What is expected:
Which lines in the records below contain the word "camera"? Copy each one.

■ ■ ■ ■ ■ ■ ■

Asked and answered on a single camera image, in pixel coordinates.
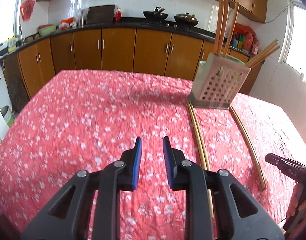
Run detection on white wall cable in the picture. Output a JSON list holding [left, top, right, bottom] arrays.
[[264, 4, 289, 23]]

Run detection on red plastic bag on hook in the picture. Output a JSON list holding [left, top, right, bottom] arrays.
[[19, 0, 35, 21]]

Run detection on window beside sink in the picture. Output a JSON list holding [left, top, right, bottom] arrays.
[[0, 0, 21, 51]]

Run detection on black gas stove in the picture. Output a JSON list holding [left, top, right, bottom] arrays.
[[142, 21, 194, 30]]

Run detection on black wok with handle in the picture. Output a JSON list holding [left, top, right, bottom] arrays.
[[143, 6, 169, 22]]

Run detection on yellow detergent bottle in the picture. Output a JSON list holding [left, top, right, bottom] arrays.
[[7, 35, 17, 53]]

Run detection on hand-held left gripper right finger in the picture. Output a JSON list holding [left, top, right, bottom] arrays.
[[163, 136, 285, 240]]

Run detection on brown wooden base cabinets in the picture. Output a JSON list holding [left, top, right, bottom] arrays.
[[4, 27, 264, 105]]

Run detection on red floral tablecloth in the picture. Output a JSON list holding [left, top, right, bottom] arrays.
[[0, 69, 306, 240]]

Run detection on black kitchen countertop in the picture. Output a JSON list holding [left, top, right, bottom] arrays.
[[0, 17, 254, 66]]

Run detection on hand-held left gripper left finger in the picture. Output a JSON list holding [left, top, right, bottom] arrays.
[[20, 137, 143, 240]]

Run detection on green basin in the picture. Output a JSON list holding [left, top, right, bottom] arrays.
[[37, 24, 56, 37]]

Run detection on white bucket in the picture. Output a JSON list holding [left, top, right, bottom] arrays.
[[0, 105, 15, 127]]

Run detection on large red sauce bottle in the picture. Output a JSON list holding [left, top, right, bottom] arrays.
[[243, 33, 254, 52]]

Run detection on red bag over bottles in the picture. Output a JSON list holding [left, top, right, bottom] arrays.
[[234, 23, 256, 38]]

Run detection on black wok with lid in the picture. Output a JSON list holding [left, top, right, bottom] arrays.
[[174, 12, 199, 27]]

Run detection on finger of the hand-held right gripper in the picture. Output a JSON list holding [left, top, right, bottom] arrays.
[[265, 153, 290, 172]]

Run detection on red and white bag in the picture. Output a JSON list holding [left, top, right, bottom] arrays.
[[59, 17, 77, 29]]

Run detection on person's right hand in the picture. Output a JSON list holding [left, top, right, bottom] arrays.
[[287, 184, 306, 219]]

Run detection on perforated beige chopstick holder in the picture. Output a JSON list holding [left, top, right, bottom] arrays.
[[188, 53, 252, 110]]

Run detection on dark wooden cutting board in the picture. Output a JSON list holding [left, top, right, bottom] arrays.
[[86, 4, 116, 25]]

■ ■ ■ ■ ■ ■ ■

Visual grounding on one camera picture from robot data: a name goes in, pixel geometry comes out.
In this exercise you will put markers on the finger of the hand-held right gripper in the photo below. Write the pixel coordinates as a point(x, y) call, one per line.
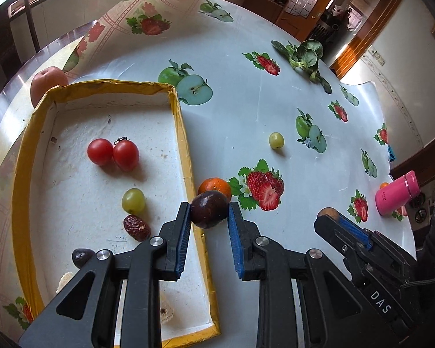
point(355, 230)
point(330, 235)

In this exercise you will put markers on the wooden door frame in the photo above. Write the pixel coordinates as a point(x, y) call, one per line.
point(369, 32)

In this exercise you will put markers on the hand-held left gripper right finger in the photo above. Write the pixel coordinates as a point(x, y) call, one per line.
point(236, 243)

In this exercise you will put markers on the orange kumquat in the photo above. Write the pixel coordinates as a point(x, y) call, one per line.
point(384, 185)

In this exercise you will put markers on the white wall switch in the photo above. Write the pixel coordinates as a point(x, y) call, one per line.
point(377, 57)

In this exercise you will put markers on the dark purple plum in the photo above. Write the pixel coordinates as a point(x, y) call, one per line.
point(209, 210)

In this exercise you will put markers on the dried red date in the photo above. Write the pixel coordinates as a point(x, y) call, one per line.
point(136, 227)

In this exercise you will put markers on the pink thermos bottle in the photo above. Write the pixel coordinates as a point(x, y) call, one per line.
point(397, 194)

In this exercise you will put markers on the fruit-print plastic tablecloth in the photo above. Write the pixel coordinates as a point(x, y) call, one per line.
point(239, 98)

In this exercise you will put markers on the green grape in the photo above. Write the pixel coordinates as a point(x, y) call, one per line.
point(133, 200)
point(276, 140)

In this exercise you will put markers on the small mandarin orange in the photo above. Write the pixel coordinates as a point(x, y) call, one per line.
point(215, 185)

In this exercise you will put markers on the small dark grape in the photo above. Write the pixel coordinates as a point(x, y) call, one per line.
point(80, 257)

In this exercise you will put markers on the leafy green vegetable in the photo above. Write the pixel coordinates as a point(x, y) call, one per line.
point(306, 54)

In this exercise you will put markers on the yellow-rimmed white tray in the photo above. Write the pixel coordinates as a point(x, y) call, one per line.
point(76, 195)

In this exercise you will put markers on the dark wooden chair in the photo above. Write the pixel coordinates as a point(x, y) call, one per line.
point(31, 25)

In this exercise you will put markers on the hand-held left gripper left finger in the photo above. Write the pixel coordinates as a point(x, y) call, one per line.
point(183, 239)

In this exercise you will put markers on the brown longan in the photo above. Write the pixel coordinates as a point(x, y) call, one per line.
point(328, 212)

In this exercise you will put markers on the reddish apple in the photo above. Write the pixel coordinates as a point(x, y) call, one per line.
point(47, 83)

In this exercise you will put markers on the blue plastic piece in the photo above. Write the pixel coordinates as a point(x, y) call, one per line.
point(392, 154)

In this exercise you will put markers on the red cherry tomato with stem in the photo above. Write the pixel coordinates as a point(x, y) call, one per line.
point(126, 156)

■ ■ ■ ■ ■ ■ ■

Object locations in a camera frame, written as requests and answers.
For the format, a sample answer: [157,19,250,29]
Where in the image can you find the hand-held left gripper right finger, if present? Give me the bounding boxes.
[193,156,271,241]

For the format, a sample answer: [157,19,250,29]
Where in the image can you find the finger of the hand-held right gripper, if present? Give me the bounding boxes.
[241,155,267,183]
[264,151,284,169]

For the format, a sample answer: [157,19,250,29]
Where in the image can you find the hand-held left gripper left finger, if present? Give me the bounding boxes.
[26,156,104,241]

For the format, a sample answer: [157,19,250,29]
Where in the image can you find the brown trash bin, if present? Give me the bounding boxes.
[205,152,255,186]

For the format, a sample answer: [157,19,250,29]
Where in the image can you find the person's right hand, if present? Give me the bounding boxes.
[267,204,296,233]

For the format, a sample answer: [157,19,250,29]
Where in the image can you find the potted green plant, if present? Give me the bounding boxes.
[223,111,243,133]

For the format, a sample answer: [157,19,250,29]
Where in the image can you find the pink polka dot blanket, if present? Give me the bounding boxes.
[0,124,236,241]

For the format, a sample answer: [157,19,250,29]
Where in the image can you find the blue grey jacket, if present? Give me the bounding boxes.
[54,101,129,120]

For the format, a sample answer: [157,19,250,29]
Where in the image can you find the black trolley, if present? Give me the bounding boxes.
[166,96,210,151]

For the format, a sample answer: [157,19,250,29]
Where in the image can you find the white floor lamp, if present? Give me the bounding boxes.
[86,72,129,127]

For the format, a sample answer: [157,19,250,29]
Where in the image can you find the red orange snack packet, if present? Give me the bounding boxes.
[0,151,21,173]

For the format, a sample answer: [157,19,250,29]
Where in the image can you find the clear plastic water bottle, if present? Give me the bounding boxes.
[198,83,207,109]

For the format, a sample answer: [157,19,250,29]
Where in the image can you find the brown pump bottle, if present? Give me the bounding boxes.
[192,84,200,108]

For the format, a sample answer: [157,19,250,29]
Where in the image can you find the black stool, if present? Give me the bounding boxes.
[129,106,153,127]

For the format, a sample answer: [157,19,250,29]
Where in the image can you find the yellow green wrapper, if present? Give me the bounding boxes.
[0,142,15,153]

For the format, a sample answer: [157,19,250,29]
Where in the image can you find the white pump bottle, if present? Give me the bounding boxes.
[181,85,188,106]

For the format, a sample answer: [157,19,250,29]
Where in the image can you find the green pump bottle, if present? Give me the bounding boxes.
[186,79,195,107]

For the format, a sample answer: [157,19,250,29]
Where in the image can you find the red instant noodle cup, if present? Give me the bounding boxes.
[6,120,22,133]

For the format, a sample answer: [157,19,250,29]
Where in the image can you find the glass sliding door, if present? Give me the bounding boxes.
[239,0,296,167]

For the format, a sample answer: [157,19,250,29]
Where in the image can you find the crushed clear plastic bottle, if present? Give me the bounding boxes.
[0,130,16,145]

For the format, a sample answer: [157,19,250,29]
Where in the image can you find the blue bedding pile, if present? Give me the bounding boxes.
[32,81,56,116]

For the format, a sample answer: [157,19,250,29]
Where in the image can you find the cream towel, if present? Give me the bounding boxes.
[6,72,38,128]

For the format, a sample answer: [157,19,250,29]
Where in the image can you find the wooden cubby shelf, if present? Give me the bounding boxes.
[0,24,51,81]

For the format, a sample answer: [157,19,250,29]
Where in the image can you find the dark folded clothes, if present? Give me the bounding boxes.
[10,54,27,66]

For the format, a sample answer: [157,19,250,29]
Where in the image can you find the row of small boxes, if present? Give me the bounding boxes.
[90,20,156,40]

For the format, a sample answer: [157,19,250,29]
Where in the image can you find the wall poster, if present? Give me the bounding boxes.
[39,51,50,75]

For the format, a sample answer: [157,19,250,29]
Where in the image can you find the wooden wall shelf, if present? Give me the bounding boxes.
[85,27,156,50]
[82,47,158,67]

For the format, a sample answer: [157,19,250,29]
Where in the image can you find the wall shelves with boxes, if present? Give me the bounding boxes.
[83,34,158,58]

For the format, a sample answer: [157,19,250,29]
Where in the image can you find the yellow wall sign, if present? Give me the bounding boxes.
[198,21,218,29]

■ ■ ■ ■ ■ ■ ■

Result of the task:
Asked and answered on a single camera image, in pixel coordinates.
Visual grounding on one camera picture from robot data: a name goes in, pixel geometry comes out.
Object locations in a camera frame, written as requests and answers.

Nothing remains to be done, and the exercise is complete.